Though I'm not sure what is meant by "garden view" at Shearwater.  I didn't think there were any view categories at Shearwater.


----------



## ouaifer (May 29, 2010)

_Actually for Pahio purposes, I believe EOY is Every Odd Year, and EEY is Every Even Year, and EY is every year._


----------



## T_R_Oglodyte (May 29, 2010)

ouaifer said:


> _Actually for Pahio purposes, I believe EOY is Every Odd Year, and EEY is Every Even Year, and EY is every year._


That is not correct.  

On a Pahio deed, "E" means even years; "O" means odd years, and "EO" means even and odd years.  So if the usage is annual usage, the deed will say "EO".  For example,  my ICN# is "424-47-EO".
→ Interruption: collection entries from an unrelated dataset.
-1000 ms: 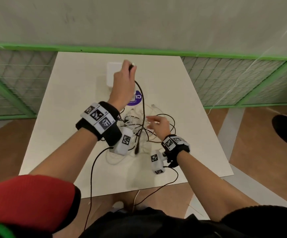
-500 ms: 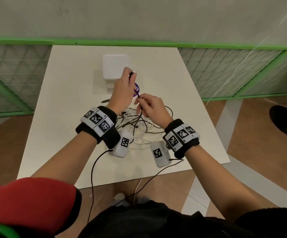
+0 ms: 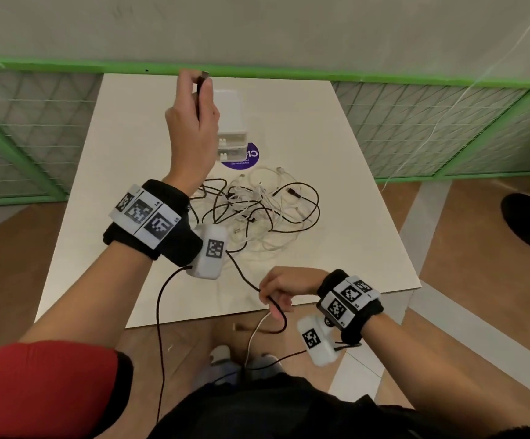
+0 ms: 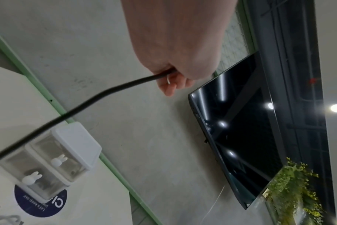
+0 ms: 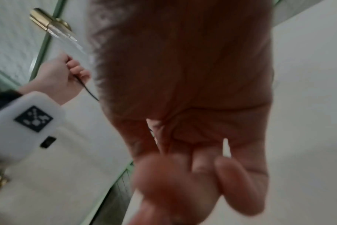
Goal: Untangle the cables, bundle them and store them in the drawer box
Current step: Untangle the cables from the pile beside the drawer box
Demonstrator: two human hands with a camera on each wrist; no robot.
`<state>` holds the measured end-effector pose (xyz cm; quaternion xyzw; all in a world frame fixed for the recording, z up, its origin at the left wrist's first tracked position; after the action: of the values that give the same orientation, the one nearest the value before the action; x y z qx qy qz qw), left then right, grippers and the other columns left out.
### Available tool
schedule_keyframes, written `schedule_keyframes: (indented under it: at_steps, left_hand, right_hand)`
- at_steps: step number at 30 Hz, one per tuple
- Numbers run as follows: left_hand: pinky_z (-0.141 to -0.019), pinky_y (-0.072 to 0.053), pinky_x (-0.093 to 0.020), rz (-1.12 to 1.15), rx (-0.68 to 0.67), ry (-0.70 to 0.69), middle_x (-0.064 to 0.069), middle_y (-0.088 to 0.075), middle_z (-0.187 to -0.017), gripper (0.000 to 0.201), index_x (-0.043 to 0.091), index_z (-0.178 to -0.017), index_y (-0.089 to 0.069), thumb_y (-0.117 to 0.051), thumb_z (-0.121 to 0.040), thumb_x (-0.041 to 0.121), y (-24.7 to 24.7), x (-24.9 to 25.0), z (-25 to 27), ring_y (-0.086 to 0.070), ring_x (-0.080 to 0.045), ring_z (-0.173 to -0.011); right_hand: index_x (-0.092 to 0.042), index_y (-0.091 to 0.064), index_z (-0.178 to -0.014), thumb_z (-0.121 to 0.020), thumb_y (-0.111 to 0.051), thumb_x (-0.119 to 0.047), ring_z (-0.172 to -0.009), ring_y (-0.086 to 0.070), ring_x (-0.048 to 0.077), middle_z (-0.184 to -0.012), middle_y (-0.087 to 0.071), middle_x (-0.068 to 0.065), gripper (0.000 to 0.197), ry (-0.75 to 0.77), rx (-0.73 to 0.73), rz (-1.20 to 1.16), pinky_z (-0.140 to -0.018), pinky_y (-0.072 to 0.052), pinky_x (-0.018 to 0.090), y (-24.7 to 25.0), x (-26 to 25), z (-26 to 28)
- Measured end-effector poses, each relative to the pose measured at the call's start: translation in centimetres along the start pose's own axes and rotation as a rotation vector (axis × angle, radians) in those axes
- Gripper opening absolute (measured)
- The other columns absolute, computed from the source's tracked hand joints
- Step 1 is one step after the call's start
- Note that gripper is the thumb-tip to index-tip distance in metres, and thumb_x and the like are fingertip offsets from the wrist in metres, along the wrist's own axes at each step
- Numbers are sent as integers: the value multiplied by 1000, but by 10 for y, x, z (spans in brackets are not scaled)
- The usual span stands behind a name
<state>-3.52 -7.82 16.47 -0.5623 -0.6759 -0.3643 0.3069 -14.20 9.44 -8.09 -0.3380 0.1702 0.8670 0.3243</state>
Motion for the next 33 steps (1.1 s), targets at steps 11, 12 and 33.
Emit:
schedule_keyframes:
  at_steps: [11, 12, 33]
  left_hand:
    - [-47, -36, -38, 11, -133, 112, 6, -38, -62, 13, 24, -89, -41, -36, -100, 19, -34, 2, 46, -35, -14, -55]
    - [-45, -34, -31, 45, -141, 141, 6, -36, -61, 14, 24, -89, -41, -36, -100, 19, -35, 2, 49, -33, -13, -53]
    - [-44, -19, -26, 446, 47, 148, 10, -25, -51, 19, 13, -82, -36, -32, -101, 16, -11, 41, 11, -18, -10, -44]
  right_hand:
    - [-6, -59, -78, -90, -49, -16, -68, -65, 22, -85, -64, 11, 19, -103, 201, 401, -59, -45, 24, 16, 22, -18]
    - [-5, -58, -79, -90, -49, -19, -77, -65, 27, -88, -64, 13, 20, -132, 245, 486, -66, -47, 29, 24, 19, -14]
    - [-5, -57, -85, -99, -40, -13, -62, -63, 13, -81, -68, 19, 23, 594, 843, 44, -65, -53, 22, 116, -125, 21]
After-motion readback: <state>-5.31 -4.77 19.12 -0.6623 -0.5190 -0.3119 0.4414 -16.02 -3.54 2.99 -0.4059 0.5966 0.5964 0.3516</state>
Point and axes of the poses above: each hand's wrist, its own z-axis away from the middle knuckle, its own y-axis out of the back of the hand, x = y × z, the point moved 9 cm from there along -z, towards the middle knuckle
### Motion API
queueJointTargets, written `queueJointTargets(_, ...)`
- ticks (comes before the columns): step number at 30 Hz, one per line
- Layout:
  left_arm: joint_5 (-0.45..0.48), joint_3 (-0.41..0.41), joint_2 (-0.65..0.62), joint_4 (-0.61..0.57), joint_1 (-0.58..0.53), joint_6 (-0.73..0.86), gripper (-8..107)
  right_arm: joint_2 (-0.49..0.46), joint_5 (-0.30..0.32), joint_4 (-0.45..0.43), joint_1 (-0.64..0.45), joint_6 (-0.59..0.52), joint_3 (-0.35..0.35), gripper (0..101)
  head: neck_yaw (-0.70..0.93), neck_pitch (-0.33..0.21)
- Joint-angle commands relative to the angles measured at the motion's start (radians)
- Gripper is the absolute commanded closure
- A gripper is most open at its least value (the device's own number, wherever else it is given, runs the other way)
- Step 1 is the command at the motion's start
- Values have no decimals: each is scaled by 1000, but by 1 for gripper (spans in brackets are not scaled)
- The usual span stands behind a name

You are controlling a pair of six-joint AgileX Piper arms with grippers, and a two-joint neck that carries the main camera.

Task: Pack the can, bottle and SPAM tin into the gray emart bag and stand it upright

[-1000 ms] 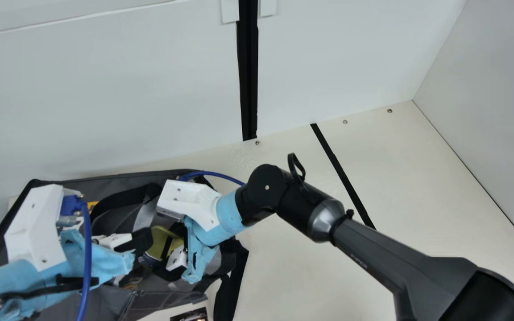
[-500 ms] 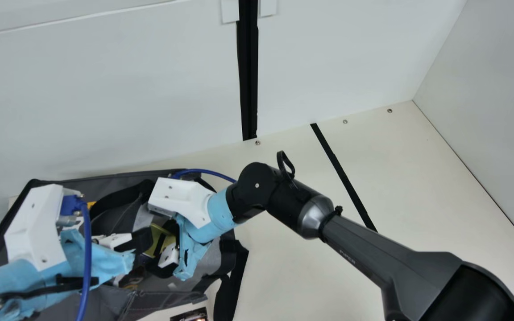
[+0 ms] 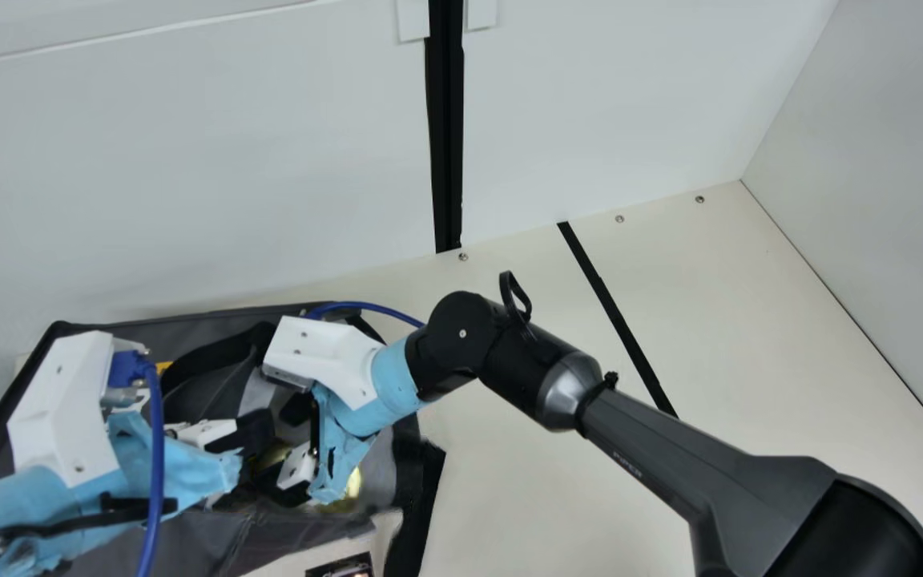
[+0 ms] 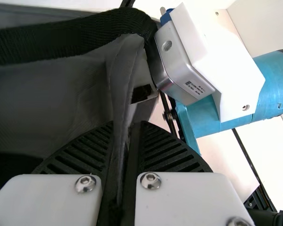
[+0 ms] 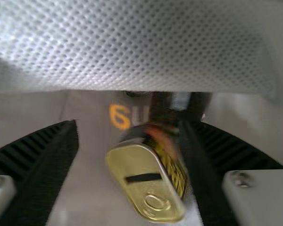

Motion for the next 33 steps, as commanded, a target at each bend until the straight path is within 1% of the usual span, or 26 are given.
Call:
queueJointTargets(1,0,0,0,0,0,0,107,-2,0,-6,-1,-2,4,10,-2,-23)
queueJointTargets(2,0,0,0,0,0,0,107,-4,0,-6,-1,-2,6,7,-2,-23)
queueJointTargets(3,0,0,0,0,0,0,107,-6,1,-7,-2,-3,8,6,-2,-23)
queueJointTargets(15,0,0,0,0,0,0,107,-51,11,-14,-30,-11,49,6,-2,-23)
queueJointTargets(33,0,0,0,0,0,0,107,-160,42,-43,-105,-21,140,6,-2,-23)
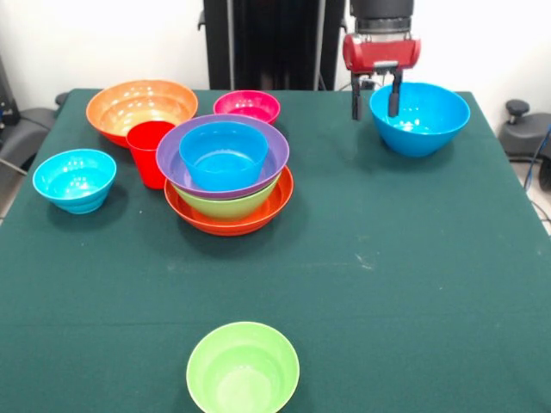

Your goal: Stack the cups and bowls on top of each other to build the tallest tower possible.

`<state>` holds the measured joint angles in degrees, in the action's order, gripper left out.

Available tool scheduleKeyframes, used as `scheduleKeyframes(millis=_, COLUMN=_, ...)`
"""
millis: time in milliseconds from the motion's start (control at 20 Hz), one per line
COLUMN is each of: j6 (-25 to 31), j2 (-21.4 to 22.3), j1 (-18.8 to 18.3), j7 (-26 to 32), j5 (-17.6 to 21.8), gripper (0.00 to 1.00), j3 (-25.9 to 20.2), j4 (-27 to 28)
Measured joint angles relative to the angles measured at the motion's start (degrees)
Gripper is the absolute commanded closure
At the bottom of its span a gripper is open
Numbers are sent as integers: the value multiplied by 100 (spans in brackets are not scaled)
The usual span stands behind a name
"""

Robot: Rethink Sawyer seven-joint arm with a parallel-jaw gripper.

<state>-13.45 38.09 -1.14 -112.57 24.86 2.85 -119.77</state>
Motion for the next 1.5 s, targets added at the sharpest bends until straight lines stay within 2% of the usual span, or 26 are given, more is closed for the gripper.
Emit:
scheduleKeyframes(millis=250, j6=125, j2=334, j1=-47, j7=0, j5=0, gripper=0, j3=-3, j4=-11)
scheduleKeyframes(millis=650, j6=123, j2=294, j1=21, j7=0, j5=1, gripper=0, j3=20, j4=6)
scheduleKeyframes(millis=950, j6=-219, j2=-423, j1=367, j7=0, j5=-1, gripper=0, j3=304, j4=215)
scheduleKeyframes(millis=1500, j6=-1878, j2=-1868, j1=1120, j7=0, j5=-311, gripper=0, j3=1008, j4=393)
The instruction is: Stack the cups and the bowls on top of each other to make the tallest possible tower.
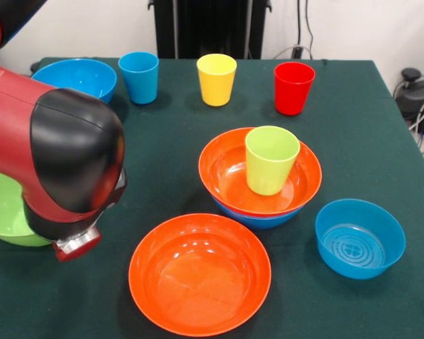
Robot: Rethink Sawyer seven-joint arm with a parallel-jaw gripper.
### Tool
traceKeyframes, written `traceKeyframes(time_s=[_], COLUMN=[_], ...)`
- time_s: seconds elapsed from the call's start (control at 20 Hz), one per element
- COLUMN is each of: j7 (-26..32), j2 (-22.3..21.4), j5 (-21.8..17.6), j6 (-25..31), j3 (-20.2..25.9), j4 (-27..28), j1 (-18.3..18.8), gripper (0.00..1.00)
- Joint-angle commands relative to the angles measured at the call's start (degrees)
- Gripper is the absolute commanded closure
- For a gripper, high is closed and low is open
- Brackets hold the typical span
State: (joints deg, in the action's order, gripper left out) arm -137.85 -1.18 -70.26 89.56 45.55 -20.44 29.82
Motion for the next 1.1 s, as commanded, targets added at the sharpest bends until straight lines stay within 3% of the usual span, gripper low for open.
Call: traceKeyframes(time_s=[0.05, 0.2, 0.5, 1.1], j7=[8.44, 10.73, 10.1, 9.23], j2=[-1.11, -1.87, -3.19, -4.79], j5=[-4.16, -8.63, -11.54, -23.9], j6=[3.26, 5.98, 7.97, 15.51], j3=[5.61, 11.38, 14.94, 25.37], j4=[5.88, 9.41, 9.74, 10.43], j1=[-2.95, -3.2, -2.96, -3.03], gripper=[1.0, 1.0, 1.0, 1.0])
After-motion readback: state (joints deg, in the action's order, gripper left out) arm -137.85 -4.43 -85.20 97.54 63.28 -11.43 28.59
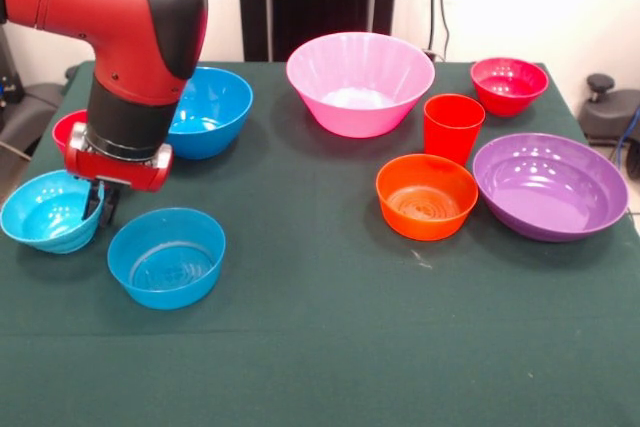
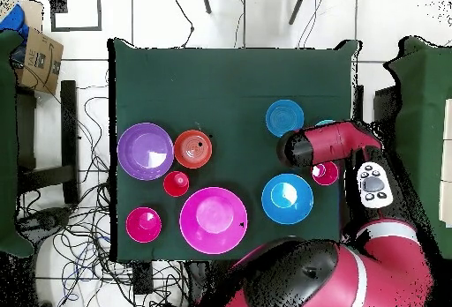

The linked auction is a deed for 103E, meaning even year usage.  Were it an annual usage, the deed would say 103EO.

****

People who don't know the Pahio ICN system will often mistakenly assume that "EO" designation means "every other year".  Holiday Group made that mistake when they sold our Pahio unit to us, and we assumed the same when we made our offer on the unit.  We were quite pleasantly surprised to learn that we had purchased an annual usage at an every other year usage price.


----------



## LisaH (May 29, 2010)

Garden view is what the reseller stated in the ad. 
Basically this is a first floor unit. It should still have an ocean view but I believe Pahio originally classified the units as Garden (first floor), Lanai (most of the 2nd floor) and penthouse (3rd floor or 2nd floor without a 3rd floor on top).


----------



## rifleman69 (May 29, 2010)

T_R_Oglodyte said:


> That is not correct.
> 
> On a Pahio deed, "E" means even years; "O" means odd years, and "EO" means even and odd years.  So if the usage is annual usage, the deed will say "EO".  For example,  my ICN# is "424-47-EO".
> 
> ...



Again, my Bali Hai unit (which is odd years) is clearly marked EOY on our contract.


----------



## T_R_Oglodyte (May 29, 2010)

rifleman69 said:


> Again, my Bali Hai unit (which is odd years) is clearly marked EOY on our contract.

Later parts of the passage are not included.